Archive | ab-testing RSS feed for this section

The Most Radical A/B Test I've Ever Done

About four years ago, I started offering Bingo Card Creator for purchase.  Today, I stopped offering it.

That isn’t true, strictly speaking.  The original version of Bingo Card Creator was a downloadable Java application.  It has gone through a series of revisions over the years, but is still there in all its Swing-y glory.  Last year, I released an online version of Bingo Card Creator, which is made through Rails and AJAX.

My personal feeling (backed by years of answering support emails) is that my customers do not understand the difference between downloadable applications and web applications, so I sold Bingo Card Creator without regard to the distinction.  Everyone, regardless of which they are using, goes to the same purchasing page, pays the same price, and is entitled to use either (or both) at their discretion.  It is also sold as a one-time purchase, which is highly unusual for web applications.  This is largely because I was afraid of rocking the boat last summer.

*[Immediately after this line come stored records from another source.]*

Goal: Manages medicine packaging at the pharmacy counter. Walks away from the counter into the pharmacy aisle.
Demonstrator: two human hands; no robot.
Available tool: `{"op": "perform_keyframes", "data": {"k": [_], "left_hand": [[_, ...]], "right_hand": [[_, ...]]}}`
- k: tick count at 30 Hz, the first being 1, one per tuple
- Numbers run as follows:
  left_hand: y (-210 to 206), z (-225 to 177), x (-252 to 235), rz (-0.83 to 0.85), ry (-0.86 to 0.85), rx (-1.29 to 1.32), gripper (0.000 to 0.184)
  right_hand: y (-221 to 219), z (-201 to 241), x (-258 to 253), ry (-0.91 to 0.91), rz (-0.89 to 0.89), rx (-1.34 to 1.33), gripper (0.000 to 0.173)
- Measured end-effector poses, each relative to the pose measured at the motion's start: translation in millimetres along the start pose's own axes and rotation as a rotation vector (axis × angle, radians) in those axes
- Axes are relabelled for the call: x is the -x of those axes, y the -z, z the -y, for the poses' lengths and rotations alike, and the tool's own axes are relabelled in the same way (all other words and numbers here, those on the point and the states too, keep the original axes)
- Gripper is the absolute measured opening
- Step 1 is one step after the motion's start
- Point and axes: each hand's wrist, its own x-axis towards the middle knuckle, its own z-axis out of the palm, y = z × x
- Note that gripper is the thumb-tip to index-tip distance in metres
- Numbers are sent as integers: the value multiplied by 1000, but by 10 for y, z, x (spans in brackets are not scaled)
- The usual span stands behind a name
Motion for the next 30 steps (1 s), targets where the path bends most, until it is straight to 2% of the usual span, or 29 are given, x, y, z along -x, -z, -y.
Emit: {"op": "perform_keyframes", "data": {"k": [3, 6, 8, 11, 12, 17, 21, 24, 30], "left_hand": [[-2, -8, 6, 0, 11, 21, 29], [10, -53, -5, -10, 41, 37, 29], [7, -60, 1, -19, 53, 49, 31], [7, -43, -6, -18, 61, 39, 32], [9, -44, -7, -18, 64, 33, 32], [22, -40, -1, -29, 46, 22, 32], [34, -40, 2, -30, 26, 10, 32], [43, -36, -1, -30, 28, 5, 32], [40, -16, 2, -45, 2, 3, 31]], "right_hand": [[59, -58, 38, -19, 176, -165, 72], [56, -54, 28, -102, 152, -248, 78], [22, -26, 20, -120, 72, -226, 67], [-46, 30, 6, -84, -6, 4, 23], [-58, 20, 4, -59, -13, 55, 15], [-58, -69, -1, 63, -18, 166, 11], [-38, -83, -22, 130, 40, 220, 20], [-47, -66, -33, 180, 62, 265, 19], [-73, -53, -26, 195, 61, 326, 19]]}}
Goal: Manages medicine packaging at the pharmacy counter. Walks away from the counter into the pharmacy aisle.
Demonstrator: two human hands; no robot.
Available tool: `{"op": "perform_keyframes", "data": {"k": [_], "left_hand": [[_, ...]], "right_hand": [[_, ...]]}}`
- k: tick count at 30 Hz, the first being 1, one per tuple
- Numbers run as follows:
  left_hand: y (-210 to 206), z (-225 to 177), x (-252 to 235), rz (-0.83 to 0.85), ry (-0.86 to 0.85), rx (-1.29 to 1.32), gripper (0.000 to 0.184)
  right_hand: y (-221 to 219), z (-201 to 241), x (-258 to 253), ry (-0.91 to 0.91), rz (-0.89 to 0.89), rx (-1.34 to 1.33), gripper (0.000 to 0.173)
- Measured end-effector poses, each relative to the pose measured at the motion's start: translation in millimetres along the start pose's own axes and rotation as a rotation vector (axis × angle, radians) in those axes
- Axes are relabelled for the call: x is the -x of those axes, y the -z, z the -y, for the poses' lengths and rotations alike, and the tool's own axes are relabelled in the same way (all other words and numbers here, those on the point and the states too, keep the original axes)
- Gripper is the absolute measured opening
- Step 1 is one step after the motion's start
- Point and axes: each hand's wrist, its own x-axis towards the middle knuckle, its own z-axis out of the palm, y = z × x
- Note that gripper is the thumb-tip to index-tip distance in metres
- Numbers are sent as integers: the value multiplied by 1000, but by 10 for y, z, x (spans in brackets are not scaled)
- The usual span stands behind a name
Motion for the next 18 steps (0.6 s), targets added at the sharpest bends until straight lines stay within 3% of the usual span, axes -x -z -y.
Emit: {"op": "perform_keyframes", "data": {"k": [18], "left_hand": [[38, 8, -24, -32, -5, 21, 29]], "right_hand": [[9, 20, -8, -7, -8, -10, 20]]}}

The last year has taught me quite a bit about the difference between web applications and downloadable applications.  To whit: don’t write desktop apps.  The support burden is worse, the conversion rates are lower, the time through the experimental loop is higher, and they retard experimentation in a million and one ways.

Roughly 78% of my sales come from customers who have an account on the online version of the software.  I have tried slicing the numbers a dozen ways (because tracking downloads to purchases is an inexact science in the extreme), and I can’t come up with any explanation other than “The downloadable version of the software is responsible for a bare fraction of your sales.”  I’d totally believe that, too: while the original version of the web application was rough and unpolished, after a year of work it now clocks the downloadable version in almost every respect.

I get literally ten support emails about the downloadable application for every one I get about the web application, and one of the first things I suggest to customers is “Try using the web version, it will magically fix that.”

  • I’m getting some funky Java runtime error.  Try using the web application.
  • I can’t install things on this computer because of the school’s policies.  Try using the web application.
  • How do I copy the files to my niece’s computer?  By the way it is a Mac and I use a Yahoo.  Try using the web application.

However, I still get thousands of downloads a month… and they’re almost all getting a second-best experience and probably costing me money.

Thus The Experiment

I just pushed live an A/B test which was complex, but not difficult.  Testers in group A get the same experience they got yesterday, testers in group B get a parallel version of my website in which the downloadable version never existed.  Essentially, I’m A/B testing dropping a profitable product which has a modest bit of traction and thousands of paying customers.

This is rather substantially more work than typical “Tweak the button” A/B tests: it means that I had to make significant sitewide changes in copy, buttons, calls to action, ordering flow, page architecture, support/FAQ pages, etc etc.  I gradually moved towards this for several months on the day job, refactoring things so that I could eventually make this change in a less painful fashion (i.e. without touching virtually the entire site).  Even with that groundwork laid, when I “flipped the switch”  just now it required changing twenty files.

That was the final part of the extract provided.